◆ **TASK DIRECTIONS**: Each line below that contains the word "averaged" must be copied.

◆ **EXTRACTED INFORMATION**:

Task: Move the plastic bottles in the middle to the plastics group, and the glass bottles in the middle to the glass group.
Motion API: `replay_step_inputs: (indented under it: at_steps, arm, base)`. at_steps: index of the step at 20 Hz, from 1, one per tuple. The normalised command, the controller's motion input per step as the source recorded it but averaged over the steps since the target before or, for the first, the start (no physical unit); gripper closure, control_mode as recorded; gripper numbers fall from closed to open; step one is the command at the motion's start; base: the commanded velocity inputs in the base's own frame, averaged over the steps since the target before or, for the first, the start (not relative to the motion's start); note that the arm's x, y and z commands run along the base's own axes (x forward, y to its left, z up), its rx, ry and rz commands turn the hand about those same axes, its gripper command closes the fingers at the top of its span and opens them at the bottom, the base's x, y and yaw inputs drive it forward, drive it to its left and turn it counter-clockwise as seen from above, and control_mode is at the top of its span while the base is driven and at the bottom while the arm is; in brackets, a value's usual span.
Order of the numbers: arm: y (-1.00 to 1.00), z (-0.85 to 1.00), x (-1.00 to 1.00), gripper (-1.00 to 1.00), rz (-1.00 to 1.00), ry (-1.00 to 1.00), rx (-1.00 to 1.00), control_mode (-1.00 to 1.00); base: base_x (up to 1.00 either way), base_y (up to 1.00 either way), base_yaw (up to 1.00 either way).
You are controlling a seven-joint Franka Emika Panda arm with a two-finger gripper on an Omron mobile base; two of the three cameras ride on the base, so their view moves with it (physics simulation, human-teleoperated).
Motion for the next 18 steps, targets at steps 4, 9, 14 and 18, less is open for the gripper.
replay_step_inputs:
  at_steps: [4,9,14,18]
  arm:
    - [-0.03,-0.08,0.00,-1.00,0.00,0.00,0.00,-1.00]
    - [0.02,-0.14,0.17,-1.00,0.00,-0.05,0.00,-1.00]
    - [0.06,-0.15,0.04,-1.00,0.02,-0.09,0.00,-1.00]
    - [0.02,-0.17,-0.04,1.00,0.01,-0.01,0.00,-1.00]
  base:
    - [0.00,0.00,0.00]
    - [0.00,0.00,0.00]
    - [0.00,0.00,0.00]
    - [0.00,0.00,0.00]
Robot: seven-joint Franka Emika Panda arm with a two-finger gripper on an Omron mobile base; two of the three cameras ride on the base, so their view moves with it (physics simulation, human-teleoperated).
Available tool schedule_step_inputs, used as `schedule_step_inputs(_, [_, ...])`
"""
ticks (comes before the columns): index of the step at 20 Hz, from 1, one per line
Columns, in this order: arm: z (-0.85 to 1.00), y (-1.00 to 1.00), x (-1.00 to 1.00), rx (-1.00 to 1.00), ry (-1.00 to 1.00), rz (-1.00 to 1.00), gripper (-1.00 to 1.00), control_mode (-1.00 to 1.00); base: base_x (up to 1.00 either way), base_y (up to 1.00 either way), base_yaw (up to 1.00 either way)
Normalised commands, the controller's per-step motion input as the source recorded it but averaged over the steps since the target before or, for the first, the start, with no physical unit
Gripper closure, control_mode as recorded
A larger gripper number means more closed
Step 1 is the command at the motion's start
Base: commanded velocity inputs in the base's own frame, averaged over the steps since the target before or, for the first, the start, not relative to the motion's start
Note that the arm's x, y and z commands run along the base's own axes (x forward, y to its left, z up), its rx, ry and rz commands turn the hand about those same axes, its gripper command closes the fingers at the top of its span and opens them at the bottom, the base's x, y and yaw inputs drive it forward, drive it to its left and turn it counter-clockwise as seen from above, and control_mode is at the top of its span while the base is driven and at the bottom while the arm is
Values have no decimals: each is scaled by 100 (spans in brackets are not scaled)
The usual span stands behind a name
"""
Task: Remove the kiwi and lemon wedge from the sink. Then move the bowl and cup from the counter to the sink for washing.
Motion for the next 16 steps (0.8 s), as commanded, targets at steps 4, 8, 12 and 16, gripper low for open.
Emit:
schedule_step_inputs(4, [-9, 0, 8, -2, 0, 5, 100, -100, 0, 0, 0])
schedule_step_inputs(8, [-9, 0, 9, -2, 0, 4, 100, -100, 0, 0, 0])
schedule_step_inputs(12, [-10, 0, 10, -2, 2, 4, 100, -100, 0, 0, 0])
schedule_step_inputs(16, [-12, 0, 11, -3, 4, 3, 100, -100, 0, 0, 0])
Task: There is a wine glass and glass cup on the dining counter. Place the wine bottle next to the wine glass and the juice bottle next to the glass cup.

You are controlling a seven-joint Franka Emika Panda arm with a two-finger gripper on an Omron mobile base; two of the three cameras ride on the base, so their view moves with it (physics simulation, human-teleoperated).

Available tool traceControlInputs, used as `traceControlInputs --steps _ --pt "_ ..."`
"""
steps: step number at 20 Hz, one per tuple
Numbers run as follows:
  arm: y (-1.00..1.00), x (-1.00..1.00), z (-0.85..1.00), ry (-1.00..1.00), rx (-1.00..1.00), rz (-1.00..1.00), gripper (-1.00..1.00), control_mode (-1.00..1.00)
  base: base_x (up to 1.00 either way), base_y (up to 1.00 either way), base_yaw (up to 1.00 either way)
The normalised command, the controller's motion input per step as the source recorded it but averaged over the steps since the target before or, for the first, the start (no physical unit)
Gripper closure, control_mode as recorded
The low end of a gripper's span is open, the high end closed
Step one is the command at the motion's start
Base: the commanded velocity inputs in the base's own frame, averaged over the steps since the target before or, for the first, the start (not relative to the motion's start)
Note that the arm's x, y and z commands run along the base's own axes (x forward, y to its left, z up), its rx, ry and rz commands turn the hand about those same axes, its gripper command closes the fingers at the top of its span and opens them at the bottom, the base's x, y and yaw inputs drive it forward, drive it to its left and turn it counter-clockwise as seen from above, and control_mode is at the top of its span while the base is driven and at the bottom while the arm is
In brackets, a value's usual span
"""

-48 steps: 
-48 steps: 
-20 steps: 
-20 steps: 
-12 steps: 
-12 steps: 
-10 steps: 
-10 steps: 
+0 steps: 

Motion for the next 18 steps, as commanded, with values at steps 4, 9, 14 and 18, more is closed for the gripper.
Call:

◆ **WRITTEN SOLUTION**:
Motion API: `replay_step_inputs: (indented under it: at_steps, arm, base)`. at_steps: index of the step at 20 Hz, from 1, one per tuple. The normalised command, the controller's motion input per step as the source recorded it but averaged over the steps since the target before or, for the first, the start (no physical unit); gripper closure, control_mode as recorded; gripper numbers fall from closed to open; step one is the command at the motion's start; base: the commanded velocity inputs in the base's own frame, averaged over the steps since the target before or, for the first, the start (not relative to the motion's start); note that the arm's x, y and z commands run along the base's own axes (x forward, y to its left, z up), its rx, ry and rz commands turn the hand about those same axes, its gripper command closes the fingers at the top of its span and opens them at the bottom, the base's x, y and yaw inputs drive it forward, drive it to its left and turn it counter-clockwise as seen from above, and control_mode is at the top of its span while the base is driven and at the bottom while the arm is; in brackets, a value's usual span.
Normalised commands, the controller's per-step motion input as the source recorded it but averaged over the steps since the target before or, for the first, the start, with no physical unit
Base: commanded velocity inputs in the base's own frame, averaged over the steps since the target before or, for the first, the start, not relative to the motion's start
The normalised command, the controller's motion input per step as the source recorded it but averaged over the steps since the target before or, for the first, the start (no physical unit)
Base: the commanded velocity inputs in the base's own frame, averaged over the steps since the target before or, for the first, the start (not relative to the motion's start)

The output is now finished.